From mboxrd@z Thu Jan  1 00:00:00 1970
Received: (from majordomo@localhost) by pauillac.inria.fr (8.7.6/8.7.3) id UAA01974; Fri, 13 Jun 2003 20:38:53 +0200 (MET DST)
X-Authentication-Warning: pauillac.inria.fr: majordomo set sender to owner-caml-list@pauillac.inria.fr using -f
Received: from concorde.inria.fr (concorde.inria.fr [192.93.2.39]) by pauillac.inria.fr (8.7.6/8.7.3) with ESMTP id UAA02334 for <caml-list@pauillac.inria.fr>; Fri, 13 Jun 2003 20:38:52 +0200 (MET DST)
Received: from walnut.he.net (walnut.he.net [64.71.137.114])
	by concorde.inria.fr (8.11.1/8.11.1) with ESMTP id h5DIcoH19655
	for <caml-list@inria.fr>; Fri, 13 Jun 2003 20:38:50 +0200 (MET DST)
Received: from localhost (kmacy@localhost) by walnut.he.net (8.8.6p2003-03-31/8.8.2) with ESMTP id LAA23180; Fri, 13 Jun 2003 11:38:51 -0700
Date: Fri, 13 Jun 2003 11:38:51 -0700 (PDT)
From: Kip Macy <kmacy@fsmware.com>
X-Sender: kmacy@walnut.he.net
To: David McClain <dmcclain1@mindspring.com>
cc: caml-list@inria.fr
Subject: Re: [Caml-list] FP's and HyperThreading Processors
In-Reply-To: <003601c33177$324ecc40$0201a8c0@dylan>
Message-ID: <Pine.LNX.4.21.0306131117030.5668-100000@walnut.he.net>
MIME-Version: 1.0
Content-Type: TEXT/PLAIN; charset=US-ASCII
X-Spam: no; 0.00; kip:99 caml-list:01 unrolling:01 latency:01 kicks:01 tlb:99 allocating:01 allocator:01 locality:01 garbage:01 writes:01 ops:01 350:97 optimized:02 deeper:02 
Sender: owner-caml-list@pauillac.inria.fr
Precedence: bulk


> along with a multithreaded vendor supplied FFT routine (presumably optimized
> for their processor).
If it was optimized for the P2 it will by definition not be optimized for
the P4, being potentially penalized by a much deeper pipeline and the use
of a trace cache instead of a standard I-cache. For example loop unrolling
is *bad* when you have a limited number of pre-decoded ops. Writes to the
D-cache write 64 bytes, reads bring in a "sector" or 2 cache lines to try
and mask the increased latency of the memory bus.
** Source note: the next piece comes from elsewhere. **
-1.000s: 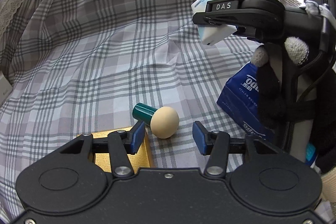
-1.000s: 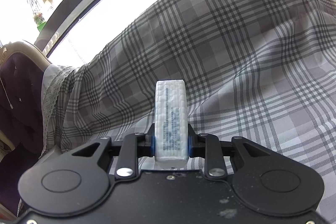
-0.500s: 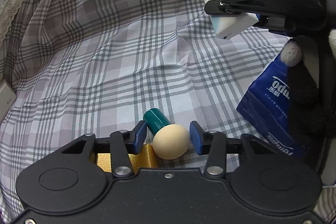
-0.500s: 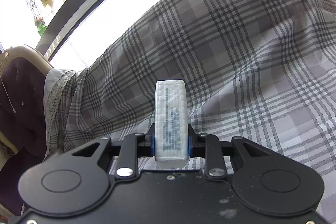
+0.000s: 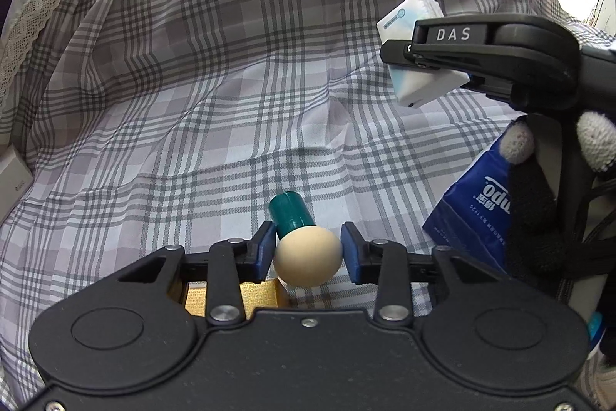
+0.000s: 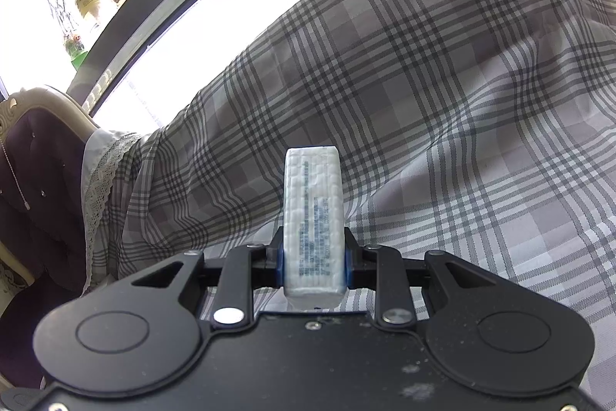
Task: Organize soft objects
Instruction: 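Lift the white packet with the right gripper while the left grasps the wooden egg toy, then carry the egg toy in the left gripper while the right carries the packet to the tray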
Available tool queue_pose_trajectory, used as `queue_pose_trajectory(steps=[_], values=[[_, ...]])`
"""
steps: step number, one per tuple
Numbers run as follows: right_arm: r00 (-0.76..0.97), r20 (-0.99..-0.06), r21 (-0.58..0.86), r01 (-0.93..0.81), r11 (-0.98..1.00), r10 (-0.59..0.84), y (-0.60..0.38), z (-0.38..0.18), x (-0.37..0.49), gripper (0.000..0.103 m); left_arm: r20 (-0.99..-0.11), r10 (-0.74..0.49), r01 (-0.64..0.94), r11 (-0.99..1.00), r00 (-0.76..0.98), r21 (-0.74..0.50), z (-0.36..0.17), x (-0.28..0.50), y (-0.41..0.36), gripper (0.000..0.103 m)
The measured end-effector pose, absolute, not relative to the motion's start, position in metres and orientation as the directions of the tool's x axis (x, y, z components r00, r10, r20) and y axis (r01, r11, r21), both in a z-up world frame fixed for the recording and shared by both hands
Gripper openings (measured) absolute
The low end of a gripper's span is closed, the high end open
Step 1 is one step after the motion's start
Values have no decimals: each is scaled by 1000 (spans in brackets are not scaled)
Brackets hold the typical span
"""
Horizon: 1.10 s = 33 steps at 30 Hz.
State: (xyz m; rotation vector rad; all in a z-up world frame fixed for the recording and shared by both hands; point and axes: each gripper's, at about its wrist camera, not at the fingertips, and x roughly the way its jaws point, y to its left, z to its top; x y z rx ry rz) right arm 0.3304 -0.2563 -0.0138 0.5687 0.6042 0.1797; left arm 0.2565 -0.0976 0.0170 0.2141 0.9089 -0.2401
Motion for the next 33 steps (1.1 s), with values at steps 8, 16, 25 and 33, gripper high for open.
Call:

The hardware pre-fetcher
kicks in after you access 256 bytes sequentially. What this all translates
to is that perfectly healthy data access patterns on the P2 may be
pathological on the P4. And in may in part be due to the FFT.  Little if
any of this applies if you already have an appropriate version of the 
FFT for the P4.

It is also worth noting that with the small L1 cache sizes on the P4,
hyperthreading running data intensive programs could easily end up being a
net loss with competing processes kicking out each others cache entries.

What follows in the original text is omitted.